Cena do filme A Costa do Mosquito, com Harrison Ford.
Com freqüência, durante a leitura de A costa do mosquito, lembrei-me de um outro livro que li há um pouco mais de um ano, também americano, chamado O castelo de vidro, de Jeannette Walls — uma leitura escolhida pelo grupo Papa-livros em março de 2008. Este, baseado na verdadeira história da autora. As circunstâncias de uma família disfuncional, com pais irresponsáveis, beirando a loucura, também são descritas nessa autobiografia. Lá também temos um pai com comportamento anormal e uma mãe facilitadora. Em ambos leva muito tempo para os filhos perceberem a situação de extrema dependência em que se encontram e fazerem o que é necessário para se salvarem. Em ambos os livros, quer na ficção, quer na autobiografia, seus narradores, — uma criança em cada uma das famílias – mostram grande fascinação por seus pais, fascinação mesclada por medo indistinto. São crianças aterrorizadas pelos adultos dos quais dependem, e que não conseguem refrear seu amor e dedicação aos pais, como se só eles pudessem entender o gênio que se esconde por trás da loucura. Há momentos em que Charles, em A costa do mosquito, filho mais velho, parece estar a ponto de descobrir a loucura de seu pai, mas tudo não passa de um vislumbre e se despedaça em segundos.

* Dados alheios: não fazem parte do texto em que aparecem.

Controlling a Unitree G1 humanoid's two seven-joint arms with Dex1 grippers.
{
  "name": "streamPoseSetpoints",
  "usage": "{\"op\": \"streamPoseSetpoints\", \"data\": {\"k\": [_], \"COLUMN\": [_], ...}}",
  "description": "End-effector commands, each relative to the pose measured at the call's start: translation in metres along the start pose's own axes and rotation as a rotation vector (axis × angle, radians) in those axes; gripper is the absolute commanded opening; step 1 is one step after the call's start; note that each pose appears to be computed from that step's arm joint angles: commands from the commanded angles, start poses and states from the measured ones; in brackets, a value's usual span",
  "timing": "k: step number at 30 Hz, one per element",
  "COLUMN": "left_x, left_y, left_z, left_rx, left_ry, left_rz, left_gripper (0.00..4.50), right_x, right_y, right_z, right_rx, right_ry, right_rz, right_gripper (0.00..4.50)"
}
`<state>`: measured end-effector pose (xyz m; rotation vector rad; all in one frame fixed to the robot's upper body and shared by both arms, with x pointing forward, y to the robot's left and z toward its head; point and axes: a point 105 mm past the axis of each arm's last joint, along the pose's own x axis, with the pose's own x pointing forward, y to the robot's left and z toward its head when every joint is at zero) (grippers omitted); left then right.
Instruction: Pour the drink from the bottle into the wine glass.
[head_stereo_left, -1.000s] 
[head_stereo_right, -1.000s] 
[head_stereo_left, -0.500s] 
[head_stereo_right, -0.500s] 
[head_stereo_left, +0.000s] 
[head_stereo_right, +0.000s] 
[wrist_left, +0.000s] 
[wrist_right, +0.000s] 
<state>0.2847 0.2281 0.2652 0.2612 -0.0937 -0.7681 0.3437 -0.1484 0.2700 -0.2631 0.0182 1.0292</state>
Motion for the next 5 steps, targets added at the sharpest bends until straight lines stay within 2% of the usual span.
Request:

Charles não chega a se lembrar, como nós leitores o fazemos, nem mesmo de uma história contada, só para ele, pelo Sr. Polski. Uma história que preconiza o futuro de Charles. Nela, um rapaz que sofreu na infância pelas manias do pai, morde-lhe fora uma orelha como parte de seu último desejo à beira da morte. Esta história, contada como a dvertência ao menino pelo futuro nefasto que poderia ter, só encontra raízes no leitor, que naquela hora [p.69] sabe como a história de Charles se solucionará. Mas o menino leva muito tempo para que a imensidão do abuso a que foi submetido venha a trazer a revolta e fruir os resultados que o liberarão. Vejamos um exemplo da estranha mistura de loucura e fascinação que Allie Fox exerce, pela descrição de Charles sobre o comportamento de seu pai:
A prova disso é que estávamos em uma pipanto de quatro metros, seguindo rapidamente em direção à costa. Não passava de uma canoa de fundo chato, mas tínhamos sombra, assentos e fumaça para espantar mosquitos. O Pai tinha convertido aquilo em alguma coisa veloz e confortável. Falava de forma desenfreada, mas sua loquacidade era criativa. Durante todo o percurso rio abaixo, não parou de falar. Estivera preocupado. Ontem, havia chorado; hoje vociferava contra sua experiência e sobre o fim do mundo. Parecia faminto. Estava muito agitado e, agora, mais previsível do que nunca. Mas não havia no mundo ninguém mais engenhoso. [p. 335]

Paul Theroux
Com os vaivens das minhas opiniões sobre este romance, só o recomendaria a quem estivesse interessado em um estudo da personalidade psicopata. Se o seu objetivo, no entanto, é conhecer o excelente escritor Paul Theroux, recomendo que se entregue de corpo e alma à leitura de algum outro de seus títulos.